Berkshire Hathaway profit advances 15% to $6.29 billion on investments
Berkshire’s Apple position is now at 133 million shares, more than twice the 61.24 million shares disclosed in Buffett’s annual shareholder letter released Saturday. Buffett said most savers would be better off putting their money in low-priced index funds over the long term, and he estimated that investors wasted roughly $100 billion over the past decade on unnecessary fees.
“That simply isn’t the case: both American corporations and private investors are today awash in funds looking to be sensibly deployed”.
In the fourth quarter, Dow Chemical Co. converted Berkshire’s $3 billion preferred stake to more than $4 billion of common stock.
Buffett said he accumulated about 123 million of the Apple shares, and that one of his deputies acquired the rest, without identifying the investment manager. (NASDAQ:AAPL) stock over the previous year. Since then, Apple’s share price has rocketed 18 percent higher, bringing the worth of Buffett’s holding to around $7.8 billion. He does have an iPad – but someone else gave it to him.
When asked by CNBC why he bought so much Apple stock, Buffett bluntly replied, “Because I like it”.

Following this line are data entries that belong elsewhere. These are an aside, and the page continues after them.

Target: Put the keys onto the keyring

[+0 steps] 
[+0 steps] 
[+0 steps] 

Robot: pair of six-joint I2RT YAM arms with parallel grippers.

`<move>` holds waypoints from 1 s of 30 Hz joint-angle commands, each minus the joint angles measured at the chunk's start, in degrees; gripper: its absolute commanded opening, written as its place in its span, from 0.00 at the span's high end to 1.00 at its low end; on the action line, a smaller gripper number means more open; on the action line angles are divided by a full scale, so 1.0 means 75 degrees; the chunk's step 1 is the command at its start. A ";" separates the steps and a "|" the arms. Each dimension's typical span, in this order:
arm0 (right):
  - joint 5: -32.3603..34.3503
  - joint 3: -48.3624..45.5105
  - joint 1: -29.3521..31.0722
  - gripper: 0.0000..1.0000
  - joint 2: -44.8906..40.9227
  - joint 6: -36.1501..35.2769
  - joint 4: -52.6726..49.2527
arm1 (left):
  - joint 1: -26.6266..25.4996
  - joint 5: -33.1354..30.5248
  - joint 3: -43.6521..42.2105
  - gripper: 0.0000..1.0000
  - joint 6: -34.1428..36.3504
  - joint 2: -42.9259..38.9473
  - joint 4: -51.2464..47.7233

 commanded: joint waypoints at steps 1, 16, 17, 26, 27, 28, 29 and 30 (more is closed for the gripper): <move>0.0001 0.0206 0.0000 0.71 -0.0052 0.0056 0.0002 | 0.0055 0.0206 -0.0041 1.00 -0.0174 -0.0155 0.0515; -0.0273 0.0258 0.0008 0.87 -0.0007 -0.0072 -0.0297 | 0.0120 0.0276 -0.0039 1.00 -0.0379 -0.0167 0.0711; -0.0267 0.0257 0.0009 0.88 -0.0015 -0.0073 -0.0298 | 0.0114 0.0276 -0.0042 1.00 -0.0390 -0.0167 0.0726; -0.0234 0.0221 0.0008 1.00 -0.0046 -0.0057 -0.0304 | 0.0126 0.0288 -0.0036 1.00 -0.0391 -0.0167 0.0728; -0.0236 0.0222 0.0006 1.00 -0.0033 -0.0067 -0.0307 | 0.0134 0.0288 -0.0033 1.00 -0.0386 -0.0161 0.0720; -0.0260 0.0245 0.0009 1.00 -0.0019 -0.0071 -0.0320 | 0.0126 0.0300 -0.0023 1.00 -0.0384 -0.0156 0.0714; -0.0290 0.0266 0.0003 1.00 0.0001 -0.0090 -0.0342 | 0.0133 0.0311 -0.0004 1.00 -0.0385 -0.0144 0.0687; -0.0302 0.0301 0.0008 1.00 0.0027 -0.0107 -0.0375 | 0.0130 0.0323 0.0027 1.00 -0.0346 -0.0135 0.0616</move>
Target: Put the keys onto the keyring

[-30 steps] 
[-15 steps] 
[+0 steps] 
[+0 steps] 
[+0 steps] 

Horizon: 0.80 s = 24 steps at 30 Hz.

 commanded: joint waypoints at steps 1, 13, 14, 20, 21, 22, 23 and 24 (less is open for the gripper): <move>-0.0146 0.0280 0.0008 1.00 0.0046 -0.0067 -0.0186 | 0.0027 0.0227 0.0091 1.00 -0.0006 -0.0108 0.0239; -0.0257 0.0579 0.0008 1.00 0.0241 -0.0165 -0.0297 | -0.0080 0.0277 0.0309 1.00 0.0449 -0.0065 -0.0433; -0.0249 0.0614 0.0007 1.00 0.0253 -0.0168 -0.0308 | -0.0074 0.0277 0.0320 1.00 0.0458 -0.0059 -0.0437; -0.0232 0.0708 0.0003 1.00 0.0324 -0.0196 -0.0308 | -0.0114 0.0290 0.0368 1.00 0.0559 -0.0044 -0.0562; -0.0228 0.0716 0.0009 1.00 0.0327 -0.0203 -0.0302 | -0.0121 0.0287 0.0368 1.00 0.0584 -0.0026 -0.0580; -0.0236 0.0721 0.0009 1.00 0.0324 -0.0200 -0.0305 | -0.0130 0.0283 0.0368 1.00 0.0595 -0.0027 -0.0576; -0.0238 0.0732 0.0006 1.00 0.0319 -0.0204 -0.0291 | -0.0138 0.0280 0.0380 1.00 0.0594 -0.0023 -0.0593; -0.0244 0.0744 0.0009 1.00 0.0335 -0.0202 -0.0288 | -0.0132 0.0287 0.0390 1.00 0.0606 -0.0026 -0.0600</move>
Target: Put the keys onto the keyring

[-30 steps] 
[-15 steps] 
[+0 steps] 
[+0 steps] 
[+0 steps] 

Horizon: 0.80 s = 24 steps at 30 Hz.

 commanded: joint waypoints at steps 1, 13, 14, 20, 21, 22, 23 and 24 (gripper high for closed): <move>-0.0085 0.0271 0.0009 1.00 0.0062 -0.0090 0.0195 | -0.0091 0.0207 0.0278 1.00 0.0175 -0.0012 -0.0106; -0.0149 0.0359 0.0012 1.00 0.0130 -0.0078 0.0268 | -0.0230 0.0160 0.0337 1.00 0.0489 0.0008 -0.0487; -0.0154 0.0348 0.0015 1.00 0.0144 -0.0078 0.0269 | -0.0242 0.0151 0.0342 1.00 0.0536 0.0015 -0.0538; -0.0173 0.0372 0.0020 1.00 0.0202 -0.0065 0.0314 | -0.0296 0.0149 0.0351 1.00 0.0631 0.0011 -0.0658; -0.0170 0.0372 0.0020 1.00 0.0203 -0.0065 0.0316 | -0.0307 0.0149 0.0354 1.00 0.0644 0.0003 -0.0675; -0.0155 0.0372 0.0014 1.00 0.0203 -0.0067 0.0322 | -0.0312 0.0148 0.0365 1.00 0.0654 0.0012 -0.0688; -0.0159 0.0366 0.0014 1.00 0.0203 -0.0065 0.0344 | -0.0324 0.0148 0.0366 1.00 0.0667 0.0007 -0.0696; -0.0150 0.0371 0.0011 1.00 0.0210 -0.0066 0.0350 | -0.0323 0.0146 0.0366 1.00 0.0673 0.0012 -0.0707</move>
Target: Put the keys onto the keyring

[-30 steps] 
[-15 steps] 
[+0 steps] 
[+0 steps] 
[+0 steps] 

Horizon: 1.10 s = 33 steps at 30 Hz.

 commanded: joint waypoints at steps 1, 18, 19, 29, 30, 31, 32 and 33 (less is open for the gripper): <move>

Berkshire Hathaway Inc (BRKa.N) Chairman Warren Buffett on Saturday ramped up his criticism of Wall Street, saying investors should “stick with low-priced index funds”. Beyond costs, he says that identifying a manager who can beat the market over time is also a challenging feat.
He said USA shares could conceivably “go down 20 per cent tomorrow”. But he said he usually doesn’t like to take stakes beyond 10 percent.
“We also have a prize of $100,000 for whoever goes the furthest”, Buffett said.
But none of those iPhones were bought by Buffett.
Joking aside, Buffett has warmed up to investing in big technology companies lately, even though he is famous for having shunned them in the past.
And one thing he knows is that people continue to have an “incredible stickiness” with Apple’s iPhone. The Omaha, Nebraska-based parent has more than 90 operating units including insurers, energy providers, food and apparel producers, furniture and jewelry makers, and a railroad. Still, Buffett’s hefty purchases might indicate that the recent rise in Apple’s shares was caused not by the market’s optimism, but by Buffett’s. That works out to Berkshire buying an average of almost 3.8 million shares a day. Despite the fact that indexes are trading in record territories, Buffett said the US stock market was cheap with interest rates at current levels.